The general operation of these constructs should fulfil our specifications, as the simple explanations below demonstrate...

  • No light present: Inducible promoter is not activated, meaning no transcription of product and no production of synthetic EpsE. The cell's own background expression of SinR should prevent production of native EpsE so the bacteria will remain motile. If the native SinR is found to be ineffective in this capacity, we may integrate this construct over the top of the cell's native epsE gene - effectively knocking it out.
  • Light present: Inducible promoter is activated, meaning product is transcribed along with EpsE. Native EpsE is still repressed by the native SinR, but the synthetic EpsE should engage the clutch and halt the bacteria in a short timeframe. The bacteria should, therefore, stop and start producing product.
  • Light removed: Should a bacteria move out of the light, we want it to be able to turn off production and start moving again. When light is absent, the inducible promoter will no longer be active and the bacteria should revert to the "no light" state. The time it takes to do this will be directly linked to the accuracy of deposition, and so we want it to be as fast as possible.

We are currently in the preliminary wetlab stages of the project, having designed and sent of the sequences for our parts to Geneart for synthesis. We have constructed a critical pathway for the cloning steps to take us from or ordered constructs (plus a few Registry ones) to our finished test constructs - more information about this can be found on the wetlab page. We are currently in phase 0 of an outlined 4 - phase 0 using constructs from the Registry only, testing them in B. subtilis and designing basic devices that will be re-used later. Phase 1 will begin when we receive our synthesised constructs from Geneart.

Summary Presentation of work so far - Wet lab

Potential Issues

The constructs we have designed are polycistronic, B.subtilis translation of polycistronic genes however is not even. The first gene in a polycistron is often more highly expressed than the second even if they have their own individual Ribosome Binding Sites. This may cause issues for our current circuit design but could be easily remedied by using multiple promoters in each construct or by the arrangement of genes along the polycistron.

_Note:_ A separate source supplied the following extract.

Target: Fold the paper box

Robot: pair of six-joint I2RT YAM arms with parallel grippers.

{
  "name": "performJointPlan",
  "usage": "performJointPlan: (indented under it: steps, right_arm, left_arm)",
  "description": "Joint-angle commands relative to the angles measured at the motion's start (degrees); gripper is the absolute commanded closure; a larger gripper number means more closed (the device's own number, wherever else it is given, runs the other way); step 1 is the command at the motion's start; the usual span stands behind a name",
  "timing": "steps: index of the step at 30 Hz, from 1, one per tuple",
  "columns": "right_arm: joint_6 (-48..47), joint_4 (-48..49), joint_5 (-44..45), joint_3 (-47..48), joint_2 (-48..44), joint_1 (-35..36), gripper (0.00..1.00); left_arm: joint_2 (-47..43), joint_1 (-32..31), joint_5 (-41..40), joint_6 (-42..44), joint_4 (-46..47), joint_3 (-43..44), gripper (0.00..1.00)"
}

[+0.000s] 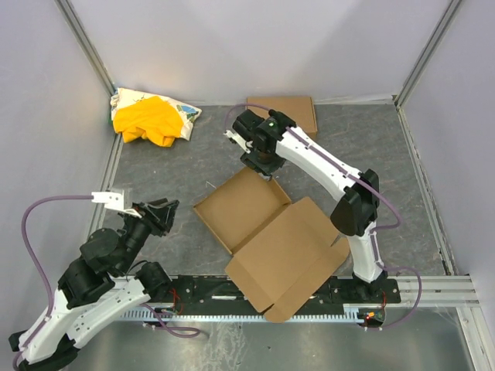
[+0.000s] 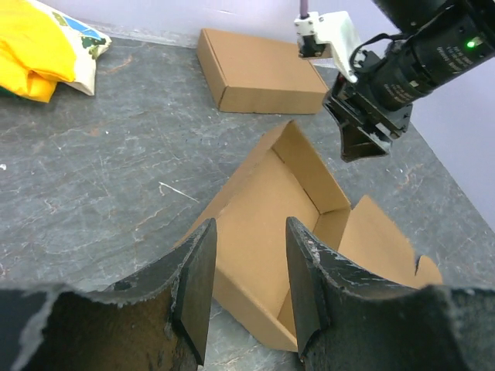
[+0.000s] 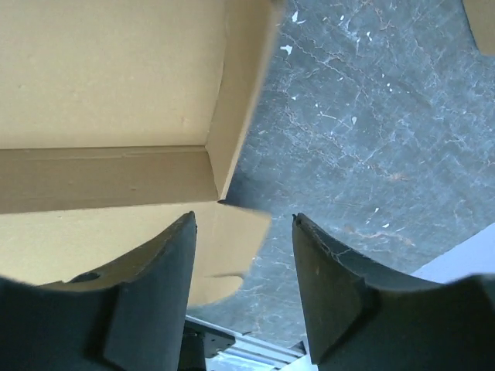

There is an issue with transcription of multiple genes in series in B. subtilis - with each successive gene, the efficiency of transcription is attenuated. This will require us to add the relevant promoter/RBS pair in front of each gene in a series.

We had intended to include with our constitutive expression construct a gene for SinR. SinR is the native repressor of the EpsE clutch mechanism, and over-expression would thus allow us more control over the motility of our bacteria. Additionally SinR downregulates several undesirable product pathways including protease-producing and competence-reducing operons. We found, however, that in the long run it also had undesirable effects that could interfere with our aims so we decided to leave it out. This does pose a problem; what if the native SinR is not enough to repress the native EpsE? Our bacteria will effectively maintain natural control of their motility. We believe this will not be the case, but if it turns out to be so we have formulated several workarounds:

  • Using epsE-knockout strains of subtilis is one solution, but we would rather not have to use this as it's more a genetic engineering approach than a Synthetic Biology one
  • Integrating over the epsE gene instead of the amyE gene is preferable - changing our integration sites such that, by transformation, we are effectively also disrupting the bacteria's natural EpsE production machinery

Team Divisions

At the moment we're separated into two teams:

  • The wetlab team (James, Chris, Tom, Krupa & QQ) has so far concentrated on the mammoth task of finding sequences and writing protocols, and will move on to setting up and organising experiments.
  • The drylab team (Erika, Prudence, Clinton & Yanis) is working out a strategy for modelling of behaviour of our bacteria on Matlab, and will be using data from a recorded microscope analysis of subtilis motility to help define parameters. More detail can be found on the Wet Lab and Dry Lab pages.